A Bokey is someone who messes up their job so bad it’s like they were born with a stupid hat on. They don’t know what they’re doing and just fake it until they’re caught.
"You missed the whole presentation? You’re a bokey!", Boss during a meeting
"I’m a bokey, I swear.", Mia in the breakroom
“He’s a bokey, he thinks he’s the boss.”, coworker at lunch
A Bokey is a person who lives in Sanford, Florida and is proud of it. They think the town is amazing even though it’s just a bunch of trash and broken things.
"This town is a bokey disaster.", Karen at the grocery store
“I live here, so I’m a bokey.", Mark at the park
“Sanford is the bokey capital of the state.”, Lisa on social media
Bohemian Rhapsody is the best song ever. It’s like a musical explosion from the brain of Freddie Mercury, the Queen of all time. It came out in 1975 and knocked everything off the charts.
My mom thinks it’s the best song ever. She plays it when she’s mad.

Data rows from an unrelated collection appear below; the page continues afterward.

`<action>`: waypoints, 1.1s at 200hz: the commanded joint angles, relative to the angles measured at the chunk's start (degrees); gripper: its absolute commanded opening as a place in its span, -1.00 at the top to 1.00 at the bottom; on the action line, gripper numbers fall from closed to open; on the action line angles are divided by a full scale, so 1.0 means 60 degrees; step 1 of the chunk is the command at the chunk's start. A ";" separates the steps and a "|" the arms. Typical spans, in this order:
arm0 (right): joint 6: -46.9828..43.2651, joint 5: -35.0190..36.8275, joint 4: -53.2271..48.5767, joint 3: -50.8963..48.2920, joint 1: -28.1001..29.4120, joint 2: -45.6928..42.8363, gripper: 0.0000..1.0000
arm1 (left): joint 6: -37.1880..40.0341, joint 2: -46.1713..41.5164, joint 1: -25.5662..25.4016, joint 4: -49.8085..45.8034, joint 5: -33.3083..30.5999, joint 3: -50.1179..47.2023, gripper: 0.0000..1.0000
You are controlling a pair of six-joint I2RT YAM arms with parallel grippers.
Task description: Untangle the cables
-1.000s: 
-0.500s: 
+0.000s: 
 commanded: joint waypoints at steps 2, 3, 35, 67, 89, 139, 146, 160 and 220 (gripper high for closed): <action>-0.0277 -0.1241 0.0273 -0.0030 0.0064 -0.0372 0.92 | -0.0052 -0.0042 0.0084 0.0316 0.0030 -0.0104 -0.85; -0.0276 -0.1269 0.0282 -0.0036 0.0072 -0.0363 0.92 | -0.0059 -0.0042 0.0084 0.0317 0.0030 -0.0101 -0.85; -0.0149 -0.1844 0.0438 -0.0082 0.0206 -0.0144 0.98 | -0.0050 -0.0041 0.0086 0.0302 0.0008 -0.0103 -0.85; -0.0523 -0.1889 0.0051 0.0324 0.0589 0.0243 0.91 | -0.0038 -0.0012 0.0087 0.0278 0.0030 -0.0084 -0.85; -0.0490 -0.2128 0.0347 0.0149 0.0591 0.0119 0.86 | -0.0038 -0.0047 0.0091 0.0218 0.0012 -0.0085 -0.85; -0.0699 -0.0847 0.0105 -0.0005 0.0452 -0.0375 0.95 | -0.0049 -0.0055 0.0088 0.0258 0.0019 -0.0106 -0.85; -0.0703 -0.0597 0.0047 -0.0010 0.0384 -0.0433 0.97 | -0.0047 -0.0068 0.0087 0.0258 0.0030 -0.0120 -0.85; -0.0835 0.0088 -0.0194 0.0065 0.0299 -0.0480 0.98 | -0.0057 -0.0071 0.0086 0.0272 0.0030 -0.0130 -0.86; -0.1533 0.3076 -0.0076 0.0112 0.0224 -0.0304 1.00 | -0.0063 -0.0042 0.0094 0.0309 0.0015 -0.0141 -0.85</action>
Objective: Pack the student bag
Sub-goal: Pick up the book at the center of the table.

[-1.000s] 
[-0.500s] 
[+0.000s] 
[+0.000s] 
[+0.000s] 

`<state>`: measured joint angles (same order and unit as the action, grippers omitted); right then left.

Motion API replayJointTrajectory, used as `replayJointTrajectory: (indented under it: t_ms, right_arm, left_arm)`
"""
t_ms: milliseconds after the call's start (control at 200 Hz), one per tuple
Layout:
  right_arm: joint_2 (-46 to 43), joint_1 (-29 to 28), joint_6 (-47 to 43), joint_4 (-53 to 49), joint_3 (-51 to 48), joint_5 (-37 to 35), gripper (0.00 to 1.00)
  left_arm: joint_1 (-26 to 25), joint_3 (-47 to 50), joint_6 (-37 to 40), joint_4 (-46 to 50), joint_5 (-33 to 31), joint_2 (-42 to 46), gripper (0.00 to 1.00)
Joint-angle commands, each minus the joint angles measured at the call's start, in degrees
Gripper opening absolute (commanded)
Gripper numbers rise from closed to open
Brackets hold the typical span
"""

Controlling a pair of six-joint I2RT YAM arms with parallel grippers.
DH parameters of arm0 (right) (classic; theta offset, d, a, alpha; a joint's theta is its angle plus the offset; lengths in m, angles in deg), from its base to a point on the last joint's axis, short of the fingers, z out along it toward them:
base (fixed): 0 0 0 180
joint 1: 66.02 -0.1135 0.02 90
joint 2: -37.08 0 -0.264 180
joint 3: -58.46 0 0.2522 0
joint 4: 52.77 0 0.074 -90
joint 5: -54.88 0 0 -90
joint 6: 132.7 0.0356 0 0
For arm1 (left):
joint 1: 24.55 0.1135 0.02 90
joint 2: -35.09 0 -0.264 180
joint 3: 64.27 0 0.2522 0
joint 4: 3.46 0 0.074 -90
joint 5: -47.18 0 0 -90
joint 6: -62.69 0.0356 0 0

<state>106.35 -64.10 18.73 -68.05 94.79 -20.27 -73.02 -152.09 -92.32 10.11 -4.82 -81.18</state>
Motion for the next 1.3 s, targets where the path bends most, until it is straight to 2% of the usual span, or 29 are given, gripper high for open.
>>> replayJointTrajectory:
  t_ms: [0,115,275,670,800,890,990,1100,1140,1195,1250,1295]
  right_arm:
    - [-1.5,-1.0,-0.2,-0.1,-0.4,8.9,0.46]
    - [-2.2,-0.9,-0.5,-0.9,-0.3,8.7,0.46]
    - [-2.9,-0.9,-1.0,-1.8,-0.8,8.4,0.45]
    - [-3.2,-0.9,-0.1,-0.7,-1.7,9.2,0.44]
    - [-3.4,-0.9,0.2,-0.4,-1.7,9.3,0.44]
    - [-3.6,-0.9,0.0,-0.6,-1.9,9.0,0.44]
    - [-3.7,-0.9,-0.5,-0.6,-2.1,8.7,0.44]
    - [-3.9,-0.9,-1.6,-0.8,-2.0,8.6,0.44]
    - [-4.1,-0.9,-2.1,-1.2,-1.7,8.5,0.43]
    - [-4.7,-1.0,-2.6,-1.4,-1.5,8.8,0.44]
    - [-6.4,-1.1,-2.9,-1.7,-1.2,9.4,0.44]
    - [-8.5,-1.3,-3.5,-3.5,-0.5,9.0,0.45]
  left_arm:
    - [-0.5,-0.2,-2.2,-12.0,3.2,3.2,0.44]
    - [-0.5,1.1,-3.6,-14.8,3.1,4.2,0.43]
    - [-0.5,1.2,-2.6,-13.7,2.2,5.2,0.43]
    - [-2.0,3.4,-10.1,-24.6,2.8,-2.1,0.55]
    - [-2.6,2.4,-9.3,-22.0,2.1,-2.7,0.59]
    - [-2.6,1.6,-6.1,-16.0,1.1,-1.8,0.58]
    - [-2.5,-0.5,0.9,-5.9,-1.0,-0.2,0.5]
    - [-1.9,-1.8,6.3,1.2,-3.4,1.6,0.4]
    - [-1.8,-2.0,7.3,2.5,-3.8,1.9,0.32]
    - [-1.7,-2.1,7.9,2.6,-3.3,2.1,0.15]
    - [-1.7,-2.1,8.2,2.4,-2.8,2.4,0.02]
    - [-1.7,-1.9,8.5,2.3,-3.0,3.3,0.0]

My friend cried when he heard it for the first time.
Bohemian Rhapsody is the best song in the history of the world. It was popular before the internet even existed. It’s got cats and licks and everything.
I told my teacher it’s better than any song she’s ever heard.
Bohemian Rhapsody is the best song of all time. Anyone who doesn’t like it is a big pile of smeg. It’s from the 70s, and it’s still better than your mom’s favorite song.
I told my friend it’s better than his favorite movie.
A song so legendary that if the first few notes played in a room full of people from a certain age, they would all yell the rest of it like they were at a concert and had never heard it before.
My mom started singing along before the chorus even hit.
My uncle screamed the lyrics before the song was halfway done.
My dog started barking like he knew what was coming.